The songs in New Motor Queen City are such a huge part of the cultural consciousness that they are recognized from just a line or two; songs like “Suspicious Minds,” “Hello, I Love You,” and “Don’t Sleep in the Subway.” The trigger effect is so powerful it reminds the reader why such songs are used in commercial advertising. “In the case of advertising, it’s just a trigger to get the interest of aging boomers, because these songs are all from when they were teenagers or in their early twenties, which we all look back on that with great nostalgia and fondness and intense emotion, whether it was horrible or wonderful. It was sexual awakening, it was spiritual and political awakening. Especially when mbanx used ‘The Times They Are A-Changin’—there was all that uproar and it was obviously a way to attach boomers to capitalism and to what the bank wanted to sell. But, in my case, of course, I’m doing exactly the opposite.”
Even the initial construction of New Motor Queen City had a cinematic style. Seaman would pour over the Mexican comics and select twenty to forty images. She would then arrange them on a storyboard using only a visual narrative to guide her. Finally, she would place her collected text over the images with a song thrown here and there for good measure. Upon close examination, there is no narrative text in the book; the story is pulled together with voice-overs and dialogue.
From “Hardon Road Killers.”
Despite its language play, New Motor Queen City often confounds with its nonsensical storylines. In “Love Runaway,” Mary and Rhoda engage in a lesbian affair where their love is secured by the magic of the Circle of Hearts Ceremony. Seaman’s Elvis is a character terrified of women and possessed by demons who “can put thoughts, voices and emotions into our brains.” And “Currency for the Otherworld” is an Egyptian tale told entirely with hieroglyphs. Seaman plays with conventions of narrative knowing full well the human desire to make stories out of whatever information is on hand.

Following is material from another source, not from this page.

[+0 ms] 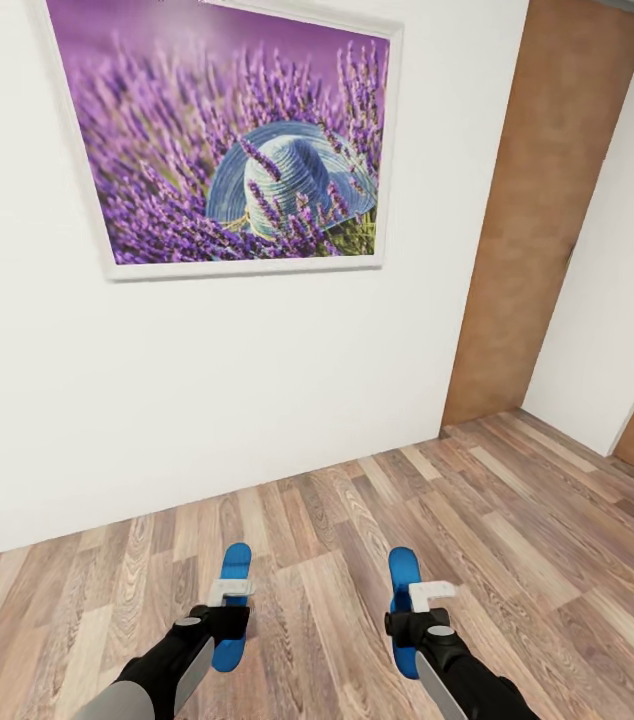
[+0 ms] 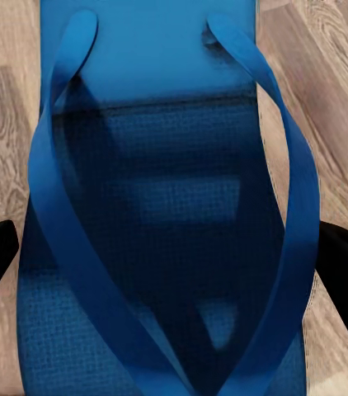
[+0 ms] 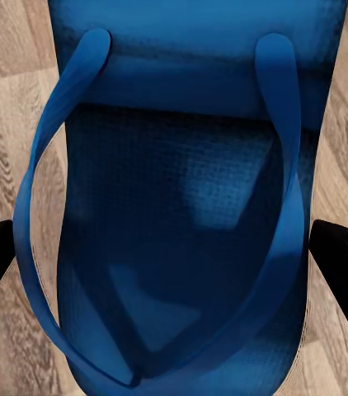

“I know people who actually know what hieroglyphics mean, who have explained to me where I haven’t made sense and where I’ve almost made sense. I wanted to take these images we identify as having a particular meaning and put them on top of other images that we also identify as having a particular meaning,” Seaman says. “In the context of the book, the reader is going to recognize that it’s some kind of gender story and have to make it all up. Part of what I wanted to do was to figure out how we make meaning: why do we make stories. We always want to make stories. I think we are just total sluts for a story. So you can take really disparate pieces of information and people will try and integrate it so that it has a narrative meaning for them.”
New Motor Queen City is not Seaman’s first work to reject the traditional narrative thread. In “Facts About Shriners,” a story from The Black Diamond Ring, Seaman combined a tale of a woman shopping for underwear with seemingly unconnected facts about Shriners. “When I write, I like to create rupture, because I think that rupture is what you need in order to be a critical reader. In order to interject your own experience into the book, you need some spaces. You can’t just be sucked in and pulled along. So, I very actively tried to set it up in such a way that you could make something out of it, but you have to participate in it or else it won’t have any emotional impact on you. And I like readers to be able to have an emotional impact. You can read it on any level. You don’t have to know that half the quotes in ‘Requiem for Pussy’ are from Kathy Acker, or you don’t have to have seen Shaft or blaxploitation films. There’s a certain level on which anybody could get some of the jokes from the book and find it a satisfying reading experience. But the more you bring to it, the more satisfying it’s going to be.”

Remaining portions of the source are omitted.